**Directions:** Only the lines below starting at the one containing "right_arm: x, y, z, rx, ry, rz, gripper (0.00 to" and ending at the one containing "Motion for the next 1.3" belong in the answer, each copied exactly.

**Material to process:**
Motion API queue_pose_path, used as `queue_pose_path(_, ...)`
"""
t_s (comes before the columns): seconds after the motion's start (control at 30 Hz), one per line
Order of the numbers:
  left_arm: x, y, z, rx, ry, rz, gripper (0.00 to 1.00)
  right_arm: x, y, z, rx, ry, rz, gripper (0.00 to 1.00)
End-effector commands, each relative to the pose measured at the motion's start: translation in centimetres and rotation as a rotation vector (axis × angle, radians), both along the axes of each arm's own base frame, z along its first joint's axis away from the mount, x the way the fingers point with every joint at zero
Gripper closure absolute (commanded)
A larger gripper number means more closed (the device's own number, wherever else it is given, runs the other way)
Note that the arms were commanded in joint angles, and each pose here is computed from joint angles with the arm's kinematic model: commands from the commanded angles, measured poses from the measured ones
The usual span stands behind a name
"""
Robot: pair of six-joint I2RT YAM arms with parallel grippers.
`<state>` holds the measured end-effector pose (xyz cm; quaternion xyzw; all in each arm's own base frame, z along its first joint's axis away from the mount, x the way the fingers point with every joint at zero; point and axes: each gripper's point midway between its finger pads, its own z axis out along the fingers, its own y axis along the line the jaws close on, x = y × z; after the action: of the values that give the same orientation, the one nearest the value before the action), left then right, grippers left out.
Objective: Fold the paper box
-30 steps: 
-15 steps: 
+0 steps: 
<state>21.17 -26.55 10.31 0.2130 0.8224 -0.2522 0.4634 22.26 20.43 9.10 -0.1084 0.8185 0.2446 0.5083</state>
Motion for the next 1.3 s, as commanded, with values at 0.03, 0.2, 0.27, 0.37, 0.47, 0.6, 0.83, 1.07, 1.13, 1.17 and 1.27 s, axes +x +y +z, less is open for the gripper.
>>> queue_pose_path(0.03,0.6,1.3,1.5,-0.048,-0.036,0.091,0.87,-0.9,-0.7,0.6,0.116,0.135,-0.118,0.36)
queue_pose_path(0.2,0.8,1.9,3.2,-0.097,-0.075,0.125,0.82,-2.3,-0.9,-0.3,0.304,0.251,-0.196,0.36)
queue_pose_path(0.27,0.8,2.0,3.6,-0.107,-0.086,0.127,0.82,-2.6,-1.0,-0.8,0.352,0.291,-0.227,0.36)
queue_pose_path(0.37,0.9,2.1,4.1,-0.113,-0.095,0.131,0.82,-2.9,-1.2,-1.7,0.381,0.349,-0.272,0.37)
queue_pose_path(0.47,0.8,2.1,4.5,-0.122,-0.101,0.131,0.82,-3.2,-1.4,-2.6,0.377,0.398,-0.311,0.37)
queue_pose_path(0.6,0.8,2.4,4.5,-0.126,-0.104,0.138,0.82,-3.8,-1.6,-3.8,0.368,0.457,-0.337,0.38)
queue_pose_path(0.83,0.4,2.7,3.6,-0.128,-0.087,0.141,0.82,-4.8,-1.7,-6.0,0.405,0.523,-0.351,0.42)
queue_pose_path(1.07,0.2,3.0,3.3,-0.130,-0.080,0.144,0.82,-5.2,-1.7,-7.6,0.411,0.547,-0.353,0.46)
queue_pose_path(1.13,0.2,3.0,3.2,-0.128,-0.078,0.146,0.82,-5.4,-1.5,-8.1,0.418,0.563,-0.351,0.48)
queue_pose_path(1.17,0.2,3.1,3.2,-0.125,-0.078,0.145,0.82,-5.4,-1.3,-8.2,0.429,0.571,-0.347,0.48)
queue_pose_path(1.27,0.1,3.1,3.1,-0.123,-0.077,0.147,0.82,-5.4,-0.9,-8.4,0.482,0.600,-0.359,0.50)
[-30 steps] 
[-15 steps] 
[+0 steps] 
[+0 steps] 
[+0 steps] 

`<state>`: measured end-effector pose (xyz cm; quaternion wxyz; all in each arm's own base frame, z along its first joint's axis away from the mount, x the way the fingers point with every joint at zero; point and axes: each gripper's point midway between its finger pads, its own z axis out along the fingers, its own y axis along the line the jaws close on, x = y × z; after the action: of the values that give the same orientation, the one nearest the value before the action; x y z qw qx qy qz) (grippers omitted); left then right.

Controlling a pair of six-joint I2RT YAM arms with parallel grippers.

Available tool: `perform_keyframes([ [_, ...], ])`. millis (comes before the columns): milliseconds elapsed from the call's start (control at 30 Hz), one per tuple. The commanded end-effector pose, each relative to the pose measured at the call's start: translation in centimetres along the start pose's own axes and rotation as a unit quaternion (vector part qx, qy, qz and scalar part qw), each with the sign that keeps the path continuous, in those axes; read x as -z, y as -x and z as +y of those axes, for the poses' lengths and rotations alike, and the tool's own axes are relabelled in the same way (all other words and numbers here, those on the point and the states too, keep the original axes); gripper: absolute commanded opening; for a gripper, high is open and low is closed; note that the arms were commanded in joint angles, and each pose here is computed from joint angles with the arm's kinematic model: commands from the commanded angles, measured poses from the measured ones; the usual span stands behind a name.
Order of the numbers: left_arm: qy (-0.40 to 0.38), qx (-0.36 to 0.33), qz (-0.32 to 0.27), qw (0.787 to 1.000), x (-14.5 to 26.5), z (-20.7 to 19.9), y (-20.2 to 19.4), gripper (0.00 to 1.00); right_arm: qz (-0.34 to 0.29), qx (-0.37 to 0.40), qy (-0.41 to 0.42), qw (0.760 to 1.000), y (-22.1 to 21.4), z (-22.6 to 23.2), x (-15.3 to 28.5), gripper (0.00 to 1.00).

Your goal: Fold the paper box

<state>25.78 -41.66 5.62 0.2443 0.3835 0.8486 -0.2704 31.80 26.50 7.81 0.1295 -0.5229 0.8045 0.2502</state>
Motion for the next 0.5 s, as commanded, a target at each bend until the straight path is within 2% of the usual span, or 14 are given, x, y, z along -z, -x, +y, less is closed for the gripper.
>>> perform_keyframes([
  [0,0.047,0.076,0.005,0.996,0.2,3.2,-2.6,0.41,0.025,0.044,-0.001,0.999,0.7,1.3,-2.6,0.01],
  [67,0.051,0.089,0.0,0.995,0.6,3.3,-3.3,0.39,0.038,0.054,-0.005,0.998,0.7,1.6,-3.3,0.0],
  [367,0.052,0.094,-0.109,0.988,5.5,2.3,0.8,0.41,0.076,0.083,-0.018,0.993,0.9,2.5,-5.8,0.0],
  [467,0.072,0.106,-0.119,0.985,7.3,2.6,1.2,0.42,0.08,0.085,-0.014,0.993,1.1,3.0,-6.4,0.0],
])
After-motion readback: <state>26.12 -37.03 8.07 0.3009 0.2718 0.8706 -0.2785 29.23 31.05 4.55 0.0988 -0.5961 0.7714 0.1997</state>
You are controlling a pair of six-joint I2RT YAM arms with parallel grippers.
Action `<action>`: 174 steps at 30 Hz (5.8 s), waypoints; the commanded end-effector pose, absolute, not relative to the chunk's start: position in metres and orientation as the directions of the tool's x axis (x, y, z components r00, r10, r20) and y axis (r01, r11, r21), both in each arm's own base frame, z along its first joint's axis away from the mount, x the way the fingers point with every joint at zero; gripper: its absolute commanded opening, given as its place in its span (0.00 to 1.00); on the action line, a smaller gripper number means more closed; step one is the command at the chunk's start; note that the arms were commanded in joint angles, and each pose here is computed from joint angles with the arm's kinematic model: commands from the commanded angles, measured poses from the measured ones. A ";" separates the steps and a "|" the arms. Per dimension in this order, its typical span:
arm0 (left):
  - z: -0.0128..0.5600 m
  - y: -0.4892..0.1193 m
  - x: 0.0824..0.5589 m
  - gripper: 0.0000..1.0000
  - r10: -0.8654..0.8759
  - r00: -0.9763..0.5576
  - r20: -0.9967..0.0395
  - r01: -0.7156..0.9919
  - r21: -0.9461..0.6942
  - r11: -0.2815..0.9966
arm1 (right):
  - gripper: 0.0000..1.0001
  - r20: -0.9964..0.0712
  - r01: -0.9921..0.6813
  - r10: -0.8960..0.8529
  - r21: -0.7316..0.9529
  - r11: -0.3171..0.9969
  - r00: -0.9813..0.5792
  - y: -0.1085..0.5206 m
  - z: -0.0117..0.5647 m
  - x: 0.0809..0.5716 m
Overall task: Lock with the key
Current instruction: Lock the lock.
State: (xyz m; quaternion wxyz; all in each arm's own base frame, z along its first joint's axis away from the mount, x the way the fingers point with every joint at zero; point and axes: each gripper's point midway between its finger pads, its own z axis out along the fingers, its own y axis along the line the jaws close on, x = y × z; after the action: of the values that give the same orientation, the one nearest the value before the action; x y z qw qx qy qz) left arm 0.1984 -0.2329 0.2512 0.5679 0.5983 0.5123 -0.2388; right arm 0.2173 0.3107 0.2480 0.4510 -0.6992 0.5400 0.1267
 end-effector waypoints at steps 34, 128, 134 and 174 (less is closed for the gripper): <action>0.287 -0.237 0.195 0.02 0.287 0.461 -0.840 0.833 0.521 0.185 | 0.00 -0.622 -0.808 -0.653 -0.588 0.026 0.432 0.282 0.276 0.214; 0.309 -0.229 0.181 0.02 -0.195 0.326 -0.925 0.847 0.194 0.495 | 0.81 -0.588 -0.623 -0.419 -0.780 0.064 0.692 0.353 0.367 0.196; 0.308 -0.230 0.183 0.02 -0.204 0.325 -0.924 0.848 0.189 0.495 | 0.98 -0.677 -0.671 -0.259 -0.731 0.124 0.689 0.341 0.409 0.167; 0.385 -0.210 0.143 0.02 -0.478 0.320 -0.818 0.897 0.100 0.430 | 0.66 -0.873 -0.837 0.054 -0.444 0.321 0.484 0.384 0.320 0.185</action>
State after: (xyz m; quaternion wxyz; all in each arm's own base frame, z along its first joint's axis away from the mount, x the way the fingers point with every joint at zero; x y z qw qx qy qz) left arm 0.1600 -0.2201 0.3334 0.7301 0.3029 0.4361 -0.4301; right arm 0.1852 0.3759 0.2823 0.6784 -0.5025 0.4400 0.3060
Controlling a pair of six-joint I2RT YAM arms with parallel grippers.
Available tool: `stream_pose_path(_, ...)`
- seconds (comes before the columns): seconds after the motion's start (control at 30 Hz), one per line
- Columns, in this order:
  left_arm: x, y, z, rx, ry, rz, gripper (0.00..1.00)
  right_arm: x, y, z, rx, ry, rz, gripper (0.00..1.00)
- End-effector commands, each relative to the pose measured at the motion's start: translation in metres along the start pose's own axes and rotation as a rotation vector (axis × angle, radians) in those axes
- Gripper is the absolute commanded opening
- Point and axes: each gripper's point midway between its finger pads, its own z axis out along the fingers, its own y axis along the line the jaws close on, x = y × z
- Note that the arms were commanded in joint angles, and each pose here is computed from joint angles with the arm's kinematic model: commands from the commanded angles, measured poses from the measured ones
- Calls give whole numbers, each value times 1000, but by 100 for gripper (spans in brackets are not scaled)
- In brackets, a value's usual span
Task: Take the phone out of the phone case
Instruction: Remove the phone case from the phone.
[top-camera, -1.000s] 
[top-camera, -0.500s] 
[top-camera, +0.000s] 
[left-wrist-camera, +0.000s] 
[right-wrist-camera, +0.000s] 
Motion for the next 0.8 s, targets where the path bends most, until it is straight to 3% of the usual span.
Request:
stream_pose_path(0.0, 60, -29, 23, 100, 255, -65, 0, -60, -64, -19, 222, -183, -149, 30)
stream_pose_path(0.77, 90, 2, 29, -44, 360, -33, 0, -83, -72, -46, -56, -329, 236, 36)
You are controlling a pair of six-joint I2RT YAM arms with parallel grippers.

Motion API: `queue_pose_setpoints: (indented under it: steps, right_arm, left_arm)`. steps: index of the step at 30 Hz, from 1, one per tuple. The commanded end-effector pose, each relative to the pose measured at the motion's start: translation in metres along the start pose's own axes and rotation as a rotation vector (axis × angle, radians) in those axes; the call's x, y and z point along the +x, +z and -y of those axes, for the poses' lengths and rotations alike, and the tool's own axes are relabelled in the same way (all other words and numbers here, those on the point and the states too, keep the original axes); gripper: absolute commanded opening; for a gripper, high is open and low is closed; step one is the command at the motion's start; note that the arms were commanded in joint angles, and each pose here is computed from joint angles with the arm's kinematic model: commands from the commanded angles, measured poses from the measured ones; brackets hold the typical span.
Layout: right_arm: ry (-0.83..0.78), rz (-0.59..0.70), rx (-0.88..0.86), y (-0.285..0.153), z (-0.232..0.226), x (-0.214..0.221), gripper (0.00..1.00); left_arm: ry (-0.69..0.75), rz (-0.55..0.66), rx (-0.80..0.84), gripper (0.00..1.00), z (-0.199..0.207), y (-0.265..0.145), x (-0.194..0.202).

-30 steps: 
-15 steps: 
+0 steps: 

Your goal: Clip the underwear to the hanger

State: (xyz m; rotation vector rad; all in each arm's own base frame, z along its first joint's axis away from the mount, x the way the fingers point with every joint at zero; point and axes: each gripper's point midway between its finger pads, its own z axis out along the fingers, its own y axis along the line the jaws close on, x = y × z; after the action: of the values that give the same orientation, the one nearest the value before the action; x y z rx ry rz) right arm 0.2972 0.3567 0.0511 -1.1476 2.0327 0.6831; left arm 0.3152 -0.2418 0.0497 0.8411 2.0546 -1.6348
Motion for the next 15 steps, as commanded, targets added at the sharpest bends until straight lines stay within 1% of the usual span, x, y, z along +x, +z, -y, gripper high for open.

**Expected answer:**
  right_arm: x, y, z, rx, ry, rz, gripper (0.00 to 1.00)
End-effector commands, each relative to the pose measured at the motion's start: translation in centimetres and rotation as a rotation vector (axis × angle, radians), both along the axes of each arm's own base frame, z along its first joint's axis away from the mount, x the way the fingers point with every joint at zero
Gripper closure absolute (commanded)
A larger gripper number means more closed (the device's own number, wherever else it is given, runs the other way)
Note that the arms were commanded in joint angles, and each pose here is computed from joint angles with the arm's kinematic model: commands from the commanded angles, measured poses from the measured ones
The usual span stands behind a name
"""
Robot: pair of six-joint I2RT YAM arms with parallel grippers.
`<state>` holds the measured end-effector pose (xyz cm; quaternion xyzw; all in each arm's own base frame, z along its first joint's axis away from the mount, x the way the fingers point with every joint at zero; point and axes: each gripper's point midway between its finger pads, its own z axis out along the fingers, its own y axis along the line the jaws close on, x = y × z; after the action: of the values that give the same orientation, the one nearest the value before the action), left then right, grippers left out.
Objective: Fold the paper box
-30 steps: 
-15 steps: 
+0 steps: 
<state>21.17 -26.55 10.31 0.2130 0.8224 -0.2522 0.4634 22.26 20.43 9.10 -0.1084 0.8185 0.2446 0.5083</state>
Motion for the next 1.3 s, as commanded, with values at 0.03, 0.2, 0.27, 0.37, 0.47, 0.6, 0.83, 1.07, 1.13, 1.17 and 1.27 s, axes +x +y +z, less is open for the gripper.

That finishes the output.